Earlier EU Commission president Ursula von der Leyen proposed cutting several targeted Russian banks from the Swift financial transaction system. 

It means Russia will struggle to receive payments from outside of the country, which will cause serious economic problems.

Germany had been opposed to the move but warmed to the idea further today.

Ms von der Leyen said: ‘As Russian forces unleash their assault on Kyiv and other Ukrainian cities, we are resolved to continue imposing massive costs on Russia that will further isolate Russia from the international financial system and our economies.

‘In co-ordination with President Biden, President Macron, Chancellor Olaf Scholz and Prime Minister Draghi as well as Prime Minister Trudeau and Prime Minister Johnson, we considered a significant tightening of our international response.

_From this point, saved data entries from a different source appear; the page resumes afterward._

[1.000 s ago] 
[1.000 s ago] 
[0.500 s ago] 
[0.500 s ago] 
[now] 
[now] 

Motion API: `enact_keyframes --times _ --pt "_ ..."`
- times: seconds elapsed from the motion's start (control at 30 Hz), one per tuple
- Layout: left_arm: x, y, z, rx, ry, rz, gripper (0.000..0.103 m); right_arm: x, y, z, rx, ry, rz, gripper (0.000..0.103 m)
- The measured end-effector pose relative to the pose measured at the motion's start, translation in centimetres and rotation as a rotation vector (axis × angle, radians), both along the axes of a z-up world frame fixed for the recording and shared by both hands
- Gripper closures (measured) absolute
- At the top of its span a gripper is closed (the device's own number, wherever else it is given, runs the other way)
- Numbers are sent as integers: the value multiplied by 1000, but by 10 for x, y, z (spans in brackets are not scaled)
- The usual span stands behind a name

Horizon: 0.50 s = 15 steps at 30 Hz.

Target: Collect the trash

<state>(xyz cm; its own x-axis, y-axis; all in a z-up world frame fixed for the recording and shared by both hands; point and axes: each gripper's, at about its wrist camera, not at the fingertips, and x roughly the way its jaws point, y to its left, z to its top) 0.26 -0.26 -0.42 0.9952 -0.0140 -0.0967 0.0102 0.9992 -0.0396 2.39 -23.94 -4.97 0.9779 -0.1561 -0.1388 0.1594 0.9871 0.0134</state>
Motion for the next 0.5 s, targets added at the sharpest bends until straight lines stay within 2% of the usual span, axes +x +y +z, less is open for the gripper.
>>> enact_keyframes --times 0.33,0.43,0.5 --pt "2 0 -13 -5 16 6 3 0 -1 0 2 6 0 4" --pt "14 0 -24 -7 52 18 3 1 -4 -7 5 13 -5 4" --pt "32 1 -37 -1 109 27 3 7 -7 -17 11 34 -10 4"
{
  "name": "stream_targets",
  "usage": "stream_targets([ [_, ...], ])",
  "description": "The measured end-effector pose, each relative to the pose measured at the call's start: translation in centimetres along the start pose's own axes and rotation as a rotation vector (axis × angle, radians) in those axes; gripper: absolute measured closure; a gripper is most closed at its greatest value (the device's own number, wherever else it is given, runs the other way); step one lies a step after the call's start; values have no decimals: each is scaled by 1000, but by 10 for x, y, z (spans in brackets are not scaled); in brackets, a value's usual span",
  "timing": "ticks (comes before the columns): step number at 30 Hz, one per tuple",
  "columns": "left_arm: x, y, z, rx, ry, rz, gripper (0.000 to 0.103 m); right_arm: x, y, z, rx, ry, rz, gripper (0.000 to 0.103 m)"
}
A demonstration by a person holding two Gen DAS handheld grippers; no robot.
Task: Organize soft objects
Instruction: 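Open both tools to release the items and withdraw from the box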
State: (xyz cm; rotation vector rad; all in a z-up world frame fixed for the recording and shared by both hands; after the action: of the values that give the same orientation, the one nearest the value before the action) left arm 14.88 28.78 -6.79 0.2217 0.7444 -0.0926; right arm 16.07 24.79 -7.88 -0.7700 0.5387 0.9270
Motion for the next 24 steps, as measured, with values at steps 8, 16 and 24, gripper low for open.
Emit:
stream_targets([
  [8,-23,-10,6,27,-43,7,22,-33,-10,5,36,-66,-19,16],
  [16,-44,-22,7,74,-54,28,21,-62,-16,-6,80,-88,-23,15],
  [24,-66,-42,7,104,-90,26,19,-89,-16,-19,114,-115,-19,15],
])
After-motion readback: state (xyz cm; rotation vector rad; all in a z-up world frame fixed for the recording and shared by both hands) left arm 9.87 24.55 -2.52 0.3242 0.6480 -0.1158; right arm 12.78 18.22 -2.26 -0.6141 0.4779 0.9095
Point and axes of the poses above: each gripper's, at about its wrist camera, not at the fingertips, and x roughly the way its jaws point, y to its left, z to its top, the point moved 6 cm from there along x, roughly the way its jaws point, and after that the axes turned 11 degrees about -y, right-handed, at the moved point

‘The European Union and its partners are working to cripple Putin’s ability to finance his war machine.’

Though it is widely believed that the Russian dictator will have factored Western sanctions into his calculations, the combined effect of punitive measures on Russia’s banking system will further squeeze its economy.

The United States, Britain, Japan, Canada, Australia and the European Union unveiled more sanctions on Moscow on top of penalties earlier this week, including a move by Germany to halt a gas pipeline from Russia.

President Joe Biden delivered further measures to target Russian banks, oligarchs and high-tech sectors, while the EU unveiled its own new package including financial, energy and technological sanctions.